The main reason is that although the image field has been imitating Bert’s pre-training approach in the past two years, it is trying to introduce self-supervised learning to release the model’s ability to independently learn knowledge from image data. Typical technologies are “contrastive learning” and MAE. These are two different technical routes.

However, judging from the current results, despite great technological progress, it seems that this road has not yet been completed. This is reflected in the application of pre-trained models in the image field to downstream tasks, which brings far fewer benefits than Bert or GPT. The application is significant in NLP downstream tasks.

Therefore, image preprocessing models still need to be explored in depth to unleash the potential of image data, which will delay their unification into large LLM models. Of course, if this road is opened one day, there is a high probability that the current situation in the field of NLP will be repeated, that is, various research subfields of image processing may gradually disappear and be integrated into large-scale LLM to directly complete terminal tasks.

In addition to images and multi-modality, it is obvious that other fields will gradually be included in the ideal LLM. This direction is in the ascendant and is a high-value research topic.

The above are my personal thoughts on paradigm shift. Next, let’s sort out the mainstream technological progress of the LLM model after GPT 3.0.

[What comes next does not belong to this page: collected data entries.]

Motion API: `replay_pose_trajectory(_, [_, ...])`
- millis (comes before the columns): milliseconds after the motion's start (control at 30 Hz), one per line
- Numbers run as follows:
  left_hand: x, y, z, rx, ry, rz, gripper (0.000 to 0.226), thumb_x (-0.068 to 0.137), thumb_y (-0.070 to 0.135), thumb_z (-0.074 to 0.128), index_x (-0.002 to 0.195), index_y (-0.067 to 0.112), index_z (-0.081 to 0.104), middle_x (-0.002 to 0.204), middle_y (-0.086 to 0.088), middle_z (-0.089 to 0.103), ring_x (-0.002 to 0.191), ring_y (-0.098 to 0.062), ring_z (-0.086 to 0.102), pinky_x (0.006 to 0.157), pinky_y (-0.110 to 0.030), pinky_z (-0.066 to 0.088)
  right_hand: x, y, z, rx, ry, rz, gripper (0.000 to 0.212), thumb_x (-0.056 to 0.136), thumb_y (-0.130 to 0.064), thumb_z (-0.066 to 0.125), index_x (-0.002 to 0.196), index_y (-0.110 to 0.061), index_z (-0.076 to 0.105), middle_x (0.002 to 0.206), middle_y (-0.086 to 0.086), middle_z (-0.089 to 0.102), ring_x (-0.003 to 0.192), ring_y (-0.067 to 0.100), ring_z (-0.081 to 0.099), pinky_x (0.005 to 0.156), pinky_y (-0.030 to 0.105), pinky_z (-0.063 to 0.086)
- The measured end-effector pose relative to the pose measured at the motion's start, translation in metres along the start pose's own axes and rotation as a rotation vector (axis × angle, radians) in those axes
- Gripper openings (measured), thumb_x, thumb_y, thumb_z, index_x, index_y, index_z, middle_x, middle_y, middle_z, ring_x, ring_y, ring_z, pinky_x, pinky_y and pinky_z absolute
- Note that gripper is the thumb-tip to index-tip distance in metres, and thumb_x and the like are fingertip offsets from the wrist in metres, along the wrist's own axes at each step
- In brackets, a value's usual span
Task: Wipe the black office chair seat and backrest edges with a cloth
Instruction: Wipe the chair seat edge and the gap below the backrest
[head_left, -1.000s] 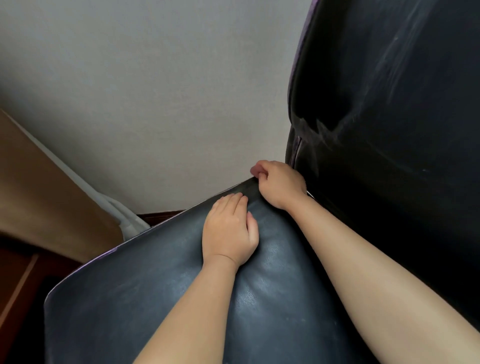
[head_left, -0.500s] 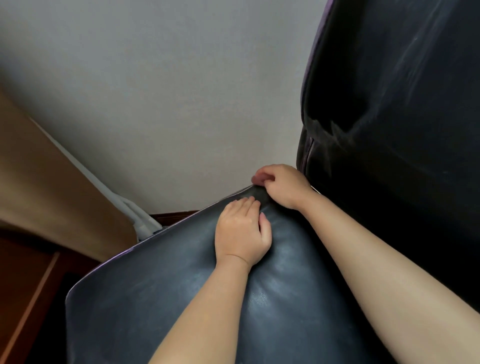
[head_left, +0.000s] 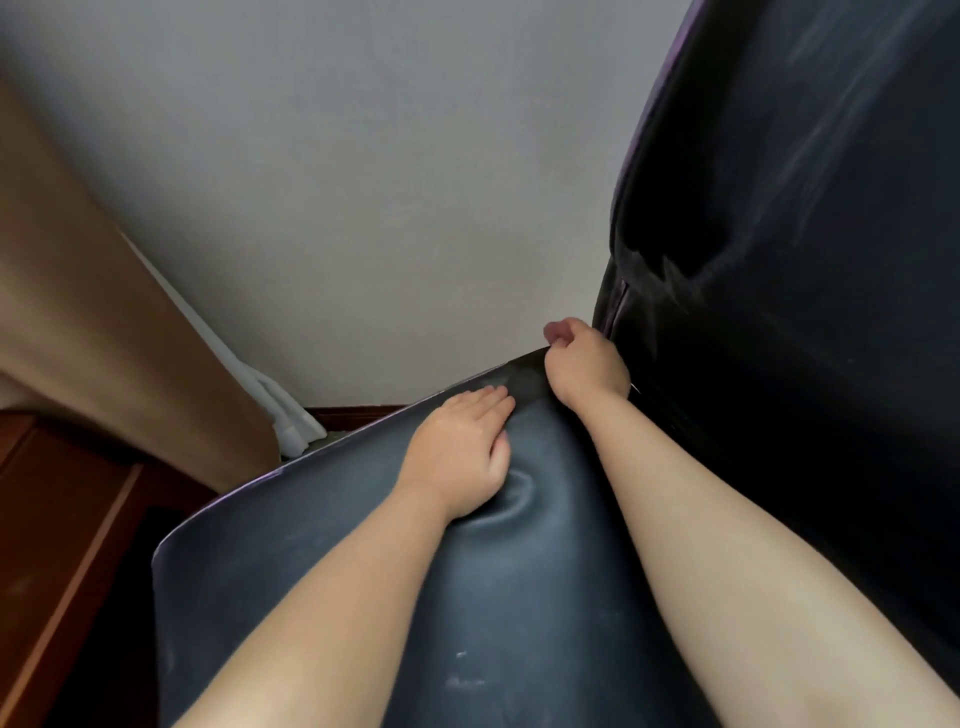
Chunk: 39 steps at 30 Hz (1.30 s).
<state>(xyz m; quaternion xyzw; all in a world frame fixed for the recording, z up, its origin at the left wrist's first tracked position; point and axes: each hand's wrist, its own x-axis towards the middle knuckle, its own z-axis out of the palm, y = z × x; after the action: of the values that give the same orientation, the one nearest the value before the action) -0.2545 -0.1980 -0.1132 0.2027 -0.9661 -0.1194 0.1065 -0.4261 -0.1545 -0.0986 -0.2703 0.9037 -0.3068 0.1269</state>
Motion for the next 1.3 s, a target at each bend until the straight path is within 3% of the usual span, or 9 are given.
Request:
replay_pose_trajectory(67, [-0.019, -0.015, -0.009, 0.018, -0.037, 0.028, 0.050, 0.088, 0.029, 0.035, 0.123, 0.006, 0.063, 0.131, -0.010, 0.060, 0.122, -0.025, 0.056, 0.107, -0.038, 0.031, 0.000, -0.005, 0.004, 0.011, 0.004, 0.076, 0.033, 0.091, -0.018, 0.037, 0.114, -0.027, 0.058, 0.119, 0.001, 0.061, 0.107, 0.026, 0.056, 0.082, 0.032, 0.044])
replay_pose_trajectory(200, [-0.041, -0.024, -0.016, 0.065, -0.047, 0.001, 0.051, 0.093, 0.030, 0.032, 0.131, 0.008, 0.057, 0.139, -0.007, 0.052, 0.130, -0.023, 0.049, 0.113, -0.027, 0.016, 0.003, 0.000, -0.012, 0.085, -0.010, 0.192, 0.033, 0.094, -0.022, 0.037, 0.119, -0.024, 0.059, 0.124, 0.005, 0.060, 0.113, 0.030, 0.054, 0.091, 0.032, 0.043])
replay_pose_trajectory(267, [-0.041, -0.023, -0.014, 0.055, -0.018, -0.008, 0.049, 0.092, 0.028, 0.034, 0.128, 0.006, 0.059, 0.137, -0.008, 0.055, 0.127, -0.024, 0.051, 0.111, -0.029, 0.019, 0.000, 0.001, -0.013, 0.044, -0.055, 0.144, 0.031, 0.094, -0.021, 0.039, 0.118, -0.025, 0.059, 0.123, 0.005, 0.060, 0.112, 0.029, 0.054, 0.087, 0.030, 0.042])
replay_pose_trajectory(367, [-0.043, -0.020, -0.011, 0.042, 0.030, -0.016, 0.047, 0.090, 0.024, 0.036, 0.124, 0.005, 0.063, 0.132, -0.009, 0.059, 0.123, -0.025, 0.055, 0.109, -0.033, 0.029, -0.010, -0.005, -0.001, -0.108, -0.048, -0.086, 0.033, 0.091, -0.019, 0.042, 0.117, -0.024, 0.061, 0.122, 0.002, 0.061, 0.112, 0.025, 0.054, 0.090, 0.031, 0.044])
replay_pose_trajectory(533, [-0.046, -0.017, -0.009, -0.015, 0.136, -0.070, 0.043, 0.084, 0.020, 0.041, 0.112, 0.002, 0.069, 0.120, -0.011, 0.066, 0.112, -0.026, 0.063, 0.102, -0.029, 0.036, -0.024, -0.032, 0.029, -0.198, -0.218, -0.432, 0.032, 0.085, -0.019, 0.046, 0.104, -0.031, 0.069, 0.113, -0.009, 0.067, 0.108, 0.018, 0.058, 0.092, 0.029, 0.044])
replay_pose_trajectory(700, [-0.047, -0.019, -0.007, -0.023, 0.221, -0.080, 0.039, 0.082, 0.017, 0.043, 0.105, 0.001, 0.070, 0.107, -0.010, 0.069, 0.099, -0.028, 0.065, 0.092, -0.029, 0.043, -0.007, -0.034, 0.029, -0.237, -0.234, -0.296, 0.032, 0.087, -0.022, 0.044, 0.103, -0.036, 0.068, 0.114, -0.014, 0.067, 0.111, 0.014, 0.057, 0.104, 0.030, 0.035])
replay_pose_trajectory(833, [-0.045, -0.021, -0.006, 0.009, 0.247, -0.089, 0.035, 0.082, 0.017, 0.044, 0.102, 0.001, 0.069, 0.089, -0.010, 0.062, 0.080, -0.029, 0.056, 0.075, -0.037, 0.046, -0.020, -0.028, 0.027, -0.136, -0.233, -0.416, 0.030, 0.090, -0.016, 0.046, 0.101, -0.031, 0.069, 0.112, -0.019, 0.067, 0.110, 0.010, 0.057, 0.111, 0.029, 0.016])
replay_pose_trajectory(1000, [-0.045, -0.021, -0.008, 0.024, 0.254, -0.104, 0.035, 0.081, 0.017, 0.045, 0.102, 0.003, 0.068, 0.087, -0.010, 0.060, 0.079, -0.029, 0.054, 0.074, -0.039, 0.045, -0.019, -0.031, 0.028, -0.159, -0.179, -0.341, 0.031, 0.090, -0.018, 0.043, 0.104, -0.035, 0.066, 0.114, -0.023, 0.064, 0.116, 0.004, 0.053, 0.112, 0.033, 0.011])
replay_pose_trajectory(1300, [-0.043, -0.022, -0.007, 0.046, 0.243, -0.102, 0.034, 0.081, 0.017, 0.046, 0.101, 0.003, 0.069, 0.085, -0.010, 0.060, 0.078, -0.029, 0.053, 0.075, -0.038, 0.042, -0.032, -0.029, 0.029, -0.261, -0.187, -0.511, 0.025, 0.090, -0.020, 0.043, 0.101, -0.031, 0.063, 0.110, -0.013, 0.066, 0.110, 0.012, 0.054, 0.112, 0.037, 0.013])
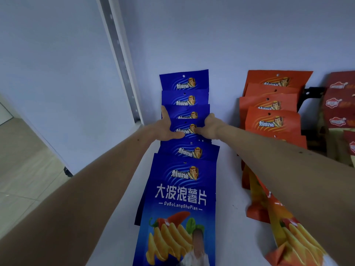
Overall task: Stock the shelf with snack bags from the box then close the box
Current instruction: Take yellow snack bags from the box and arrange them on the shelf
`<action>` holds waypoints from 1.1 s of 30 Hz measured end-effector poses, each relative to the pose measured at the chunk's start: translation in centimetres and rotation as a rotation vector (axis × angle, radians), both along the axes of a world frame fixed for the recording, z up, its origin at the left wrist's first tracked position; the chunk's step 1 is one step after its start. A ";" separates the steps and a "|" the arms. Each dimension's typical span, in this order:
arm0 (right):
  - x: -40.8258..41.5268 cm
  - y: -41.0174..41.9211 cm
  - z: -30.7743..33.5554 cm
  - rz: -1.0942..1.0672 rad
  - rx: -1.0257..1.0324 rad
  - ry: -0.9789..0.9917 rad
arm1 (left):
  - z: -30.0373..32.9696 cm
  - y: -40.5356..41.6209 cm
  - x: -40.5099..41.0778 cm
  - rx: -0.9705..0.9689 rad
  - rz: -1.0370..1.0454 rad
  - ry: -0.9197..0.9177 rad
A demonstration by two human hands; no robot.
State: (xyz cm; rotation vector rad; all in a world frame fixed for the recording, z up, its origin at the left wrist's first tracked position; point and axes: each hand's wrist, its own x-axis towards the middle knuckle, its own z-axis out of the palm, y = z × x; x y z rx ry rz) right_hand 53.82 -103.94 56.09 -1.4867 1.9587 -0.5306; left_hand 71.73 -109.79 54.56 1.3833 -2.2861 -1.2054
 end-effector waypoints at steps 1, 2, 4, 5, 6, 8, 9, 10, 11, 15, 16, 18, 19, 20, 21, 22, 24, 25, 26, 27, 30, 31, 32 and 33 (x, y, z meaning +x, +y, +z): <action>0.1 -0.1 -0.1 0.000 0.001 -0.004 | -0.1 -0.1 0.0 -0.007 0.012 -0.007; 0.1 -0.2 -0.1 0.005 -0.004 -0.010 | -0.3 -0.2 0.0 -0.025 0.019 -0.012; 0.2 -0.1 0.1 0.012 -0.002 -0.016 | -0.2 -0.2 0.0 -0.043 0.027 -0.015; 0.2 0.0 0.1 0.013 0.003 -0.008 | -0.4 -0.3 0.1 -0.040 0.028 -0.014; 0.1 0.1 0.2 0.016 0.004 0.005 | -0.3 -0.2 0.0 -0.036 0.029 -0.008; 0.1 0.4 0.4 0.015 0.012 0.030 | -0.3 -0.2 0.1 -0.011 0.056 -0.002; 0.1 0.6 0.5 0.010 0.015 0.042 | 0.0 0.0 0.1 -0.005 0.072 -0.009; 0.0 0.7 0.6 0.007 0.011 0.050 | 0.1 0.1 0.2 -0.005 0.079 -0.004; -0.1 0.8 0.7 0.003 0.011 0.046 | 0.3 0.2 0.3 -0.006 0.082 -0.008; 0.0 1.7 1.2 0.003 0.013 0.046 | 0.9 0.4 0.8 -0.038 0.074 -0.059; 0.1 2.0 1.4 0.006 0.016 0.053 | 1.2 0.7 0.8 -0.040 0.079 -0.087; 0.2 3.0 1.8 0.022 0.022 0.094 | 1.6 1.6 1.0 -0.031 0.087 -0.128; 0.2 3.5 2.0 0.038 0.031 0.120 | 1.8 2.0 1.1 -0.012 0.086 -0.125; 0.2 4.1 2.2 0.053 0.049 0.140 | 2.0 2.5 1.3 0.011 0.079 -0.128; 0.3 4.7 2.3 0.067 0.080 0.156 | 2.1 3.0 1.5 0.022 0.076 -0.151; 0.5 5.3 2.5 0.085 0.110 0.180 | 2.1 3.5 1.6 0.019 0.078 -0.189; 1.0 6.7 2.9 0.088 0.140 0.226 | 2.1 4.7 1.9 -0.008 0.085 -0.264; 1.3 7.4 3.1 0.073 0.150 0.244 | 2.2 5.4 2.0 -0.010 0.090 -0.278; 1.5 8.0 3.3 0.051 0.163 0.257 | 2.1 5.8 2.1 0.000 0.104 -0.283; 1.7 8.6 3.3 0.030 0.179 0.271 | 2.1 6.2 2.2 0.017 0.125 -0.288; 1.9 9.0 2.9 -0.029 0.270 0.260 | 2.0 7.3 2.6 0.065 0.190 -0.310; 2.0 9.0 2.7 -0.063 0.302 0.229 | 2.1 7.7 2.7 0.095 0.201 -0.301; 2.2 9.1 2.5 -0.090 0.327 0.202 | 2.0 8.1 2.9 0.129 0.208 -0.288; 2.2 9.0 2.3 -0.102 0.332 0.195 | 2.1 8.5 3.1 0.165 0.213 -0.270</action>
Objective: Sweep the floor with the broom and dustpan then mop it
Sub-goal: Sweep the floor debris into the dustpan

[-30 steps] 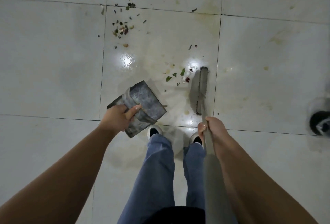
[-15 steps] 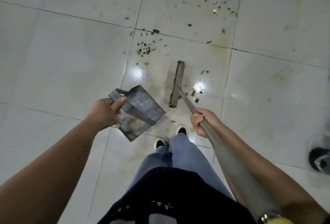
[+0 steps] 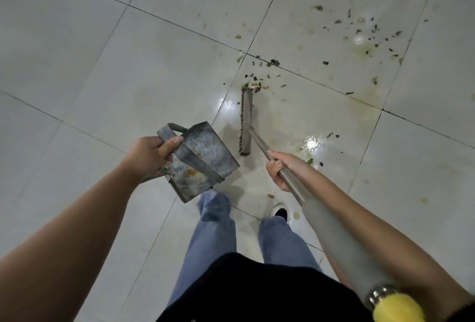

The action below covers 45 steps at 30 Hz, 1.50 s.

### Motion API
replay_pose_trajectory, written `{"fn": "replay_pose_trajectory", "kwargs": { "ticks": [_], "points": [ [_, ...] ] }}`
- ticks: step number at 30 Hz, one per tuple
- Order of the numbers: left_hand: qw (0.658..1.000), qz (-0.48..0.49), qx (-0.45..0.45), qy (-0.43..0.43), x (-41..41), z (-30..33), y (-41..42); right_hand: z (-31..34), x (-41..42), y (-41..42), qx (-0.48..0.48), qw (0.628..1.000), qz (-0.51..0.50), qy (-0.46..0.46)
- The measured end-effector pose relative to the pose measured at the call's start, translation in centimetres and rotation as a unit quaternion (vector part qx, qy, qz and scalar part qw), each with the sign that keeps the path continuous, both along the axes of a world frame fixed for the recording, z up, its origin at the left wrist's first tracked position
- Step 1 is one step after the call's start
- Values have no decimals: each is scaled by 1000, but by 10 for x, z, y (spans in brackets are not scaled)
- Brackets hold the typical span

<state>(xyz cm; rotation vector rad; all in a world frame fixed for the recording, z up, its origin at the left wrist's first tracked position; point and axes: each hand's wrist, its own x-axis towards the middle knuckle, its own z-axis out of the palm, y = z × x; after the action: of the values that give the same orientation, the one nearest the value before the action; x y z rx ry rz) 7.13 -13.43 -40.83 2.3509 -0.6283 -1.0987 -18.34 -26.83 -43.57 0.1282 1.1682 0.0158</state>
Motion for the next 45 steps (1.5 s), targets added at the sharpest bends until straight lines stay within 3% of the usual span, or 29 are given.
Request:
{"fn": "replay_pose_trajectory", "kwargs": {
  "ticks": [6,12,14,18,23,27,29,45],
  "points": [
    [998,-47,46,-8,77,-19,-5,-17,66,-19,-70,980,125,140],
    [997,-59,52,-1,141,-29,-20,-30,116,-41,-80,978,111,156],
    [995,-68,66,-11,155,-34,-32,-34,125,-45,-88,968,164,166],
    [990,-94,101,-33,180,-47,-64,-50,150,-63,-127,897,363,217],
    [992,-58,105,-43,215,-67,-104,-79,173,-110,-206,860,401,240],
    [994,-53,81,-55,245,-79,-146,-90,185,-163,-259,791,507,224],
    [995,-52,71,-51,256,-84,-166,-93,198,-192,-271,778,523,220],
    [992,-118,40,19,379,-126,-293,-149,370,-296,-243,868,365,234]
  ]
}}
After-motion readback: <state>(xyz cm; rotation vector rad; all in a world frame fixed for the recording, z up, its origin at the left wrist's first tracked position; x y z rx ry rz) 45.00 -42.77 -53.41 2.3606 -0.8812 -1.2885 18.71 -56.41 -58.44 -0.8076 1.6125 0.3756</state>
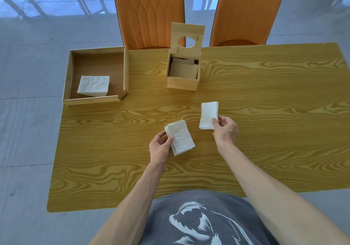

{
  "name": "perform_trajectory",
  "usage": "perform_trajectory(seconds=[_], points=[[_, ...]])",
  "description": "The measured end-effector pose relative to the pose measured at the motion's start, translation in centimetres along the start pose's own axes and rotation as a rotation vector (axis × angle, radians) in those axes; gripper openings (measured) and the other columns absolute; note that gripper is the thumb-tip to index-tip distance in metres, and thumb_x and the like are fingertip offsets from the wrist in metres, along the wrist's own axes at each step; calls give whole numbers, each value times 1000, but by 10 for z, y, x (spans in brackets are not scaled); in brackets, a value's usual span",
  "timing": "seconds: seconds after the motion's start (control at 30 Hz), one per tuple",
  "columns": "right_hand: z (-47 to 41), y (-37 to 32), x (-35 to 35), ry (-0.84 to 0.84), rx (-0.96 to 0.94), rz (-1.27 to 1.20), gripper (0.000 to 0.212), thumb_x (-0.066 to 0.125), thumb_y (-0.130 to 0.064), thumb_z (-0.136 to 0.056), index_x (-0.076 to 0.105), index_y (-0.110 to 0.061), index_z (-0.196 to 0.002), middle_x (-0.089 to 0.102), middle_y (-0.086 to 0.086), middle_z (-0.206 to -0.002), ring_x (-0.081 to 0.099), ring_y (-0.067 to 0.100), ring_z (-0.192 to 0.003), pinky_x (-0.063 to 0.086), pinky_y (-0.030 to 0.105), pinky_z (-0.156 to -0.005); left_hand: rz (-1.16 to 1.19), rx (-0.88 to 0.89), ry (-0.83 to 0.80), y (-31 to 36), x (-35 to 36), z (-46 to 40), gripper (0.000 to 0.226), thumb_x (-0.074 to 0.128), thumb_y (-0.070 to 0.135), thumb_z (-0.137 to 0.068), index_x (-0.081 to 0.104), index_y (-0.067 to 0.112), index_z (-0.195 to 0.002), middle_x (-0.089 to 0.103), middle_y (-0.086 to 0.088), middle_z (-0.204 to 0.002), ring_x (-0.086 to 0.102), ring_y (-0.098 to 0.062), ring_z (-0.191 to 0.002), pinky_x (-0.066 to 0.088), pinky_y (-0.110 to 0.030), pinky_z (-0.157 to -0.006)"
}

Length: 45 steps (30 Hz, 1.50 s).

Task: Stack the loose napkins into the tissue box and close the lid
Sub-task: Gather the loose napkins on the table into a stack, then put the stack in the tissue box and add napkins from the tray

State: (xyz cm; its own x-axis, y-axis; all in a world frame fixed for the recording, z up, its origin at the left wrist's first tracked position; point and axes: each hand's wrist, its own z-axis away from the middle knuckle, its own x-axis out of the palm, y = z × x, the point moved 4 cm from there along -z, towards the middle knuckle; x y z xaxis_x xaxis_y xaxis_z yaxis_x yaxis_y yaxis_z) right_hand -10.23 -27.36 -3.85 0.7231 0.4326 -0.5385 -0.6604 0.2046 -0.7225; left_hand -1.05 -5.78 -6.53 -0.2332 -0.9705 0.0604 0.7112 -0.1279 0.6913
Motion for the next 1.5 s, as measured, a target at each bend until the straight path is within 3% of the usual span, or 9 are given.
perform_trajectory(seconds=[0.17,0.4,0.6,0.77,1.03,1.13,1.23,1.37,1.5], points=[[17,-2,14,-298,-18,-176,18,71,-22,-91,67,-17,-107,74,-3,-92,71,12,-79,56,23,-56,15,-11,-5,2,1,0,40,71,10,-88,58,9,-126,71,-8,-109,69,-23,-100,56,-41,-91],[39,7,35,-611,20,-138,23,76,-21,-87,68,-11,-105,77,5,-93,73,12,-73,58,26,-58,13,-17,-32,4,0,1,33,67,15,-92,59,10,-124,73,-4,-101,71,-22,-93,58,-39,-86],[39,18,45,-577,-50,84,22,76,-31,-86,70,-15,-99,76,5,-97,68,13,-76,49,23,-51,26,-50,-32,3,0,1,37,67,21,-92,58,9,-127,74,-11,-108,72,-26,-99,58,-43,-88],[41,13,47,-520,-198,291,30,74,-40,-85,74,-17,-104,76,-4,-97,71,13,-88,59,36,-80,4,-33,-91,9,3,3,39,75,25,-86,60,17,-121,75,-9,-106,74,-23,-94,61,-35,-76],[37,-1,33,-468,-208,210,48,81,-48,-75,68,-23,-114,70,-7,-104,65,9,-96,53,28,-86,-18,-37,-259,25,12,0,23,69,3,-87,68,10,-108,75,-11,-106,72,-23,-95,58,-34,-80],[35,-14,25,-646,-101,30,60,84,-39,-77,59,-23,-128,68,-3,-114,63,9,-102,49,22,-81,112,-63,-337,36,14,-1,29,65,-3,-88,63,6,-115,73,-9,-101,71,-21,-94,59,-31,-79],[38,-25,20,-833,-69,-48,42,82,-23,-81,67,-17,-120,74,-1,-101,66,-1,-79,49,14,-65,142,-50,-431,44,14,0,27,64,-5,-89,61,7,-112,72,-7,-93,70,-20,-91,59,-29,-80],[32,-26,19,-725,-261,6,19,84,-17,-79,77,-15,-96,78,-2,-90,69,8,-78,54,26,-75,-123,92,-390,54,8,-3,25,69,-4,-85,63,12,-103,71,-6,-94,64,-17,-86,54,-22,-81],[33,-25,19,-600,-491,234,20,83,-27,-77,77,-29,-96,74,-15,-84,64,5,-73,54,28,-73,-459,272,-285,63,0,-6,27,76,9,-82,68,23,-104,72,5,-105,63,-3,-96,46,-8,-74]])
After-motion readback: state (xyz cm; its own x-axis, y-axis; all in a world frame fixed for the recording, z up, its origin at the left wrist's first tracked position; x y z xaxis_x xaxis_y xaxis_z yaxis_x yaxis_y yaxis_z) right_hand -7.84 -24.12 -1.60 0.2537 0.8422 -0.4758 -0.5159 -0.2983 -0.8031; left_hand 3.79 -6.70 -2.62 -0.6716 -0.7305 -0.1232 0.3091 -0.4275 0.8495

As shown in the ideal LLM model, related technologies can actually be divided into two major categories;

  • One category is about how the LLM model absorbs knowledge from data and also includes the impact of model size growth on LLM’s ability to absorb knowledge;
  • The second category is about human-computer interfaces about how people use the inherent capabilities of LLM to solve tasks, including In Context Learning and Instruct modes. Chain of Thought (CoT) prompting, an LLM reasoning technology, essentially belongs to In Context Learning. Because they are more important, I will talk about them separately.

Reference

  • ​​1.  Vaswani, A. et al. Transformer: Attention Is All You Need. https://arxiv.org/pdf/1706.03762.pdf (2017).
  • ​2.  Openai, A. R., Openai, K. N., Openai, T. S. & Openai, I. S. GPT: Improving Language Understanding by Generative Pre-Training. (2018).
  • ​3.  Devlin, J., Chang, M.-W., Lee, K. & Toutanova, K. BERT: Pre-training of Deep Bidirectional Transformers for Language Understanding. (2018).
  • ​4.  Radford, A. et al. GPT2: Language Models are Unsupervised Multitask Learners. (2019).
  • ​5.  Brown, T. B. et al. GPT3: Language Models are Few-Shot Learners. (2020).
  • ​6.  Ouyang, L. et al. GPT 3.5: Training language models to follow instructions with human feedback. (2022).
  • ​7.  Eloundou, T., Manning, S., Mishkin, P. & Rock, D. GPT4: GPTs are GPTs: An Early Look at the Labor Market Impact Potential of Large Language Models. (2023).
  • ​8.  OpenAI. Introducing ChatGPT. https://openai.com/blog/chatgpt (2022).
  • ​9.  Schulman, J., Wolski, F., Dhariwal, P., Radford, A. & Openai, O. K. Proximal Policy Optimization Algorithms. (2017).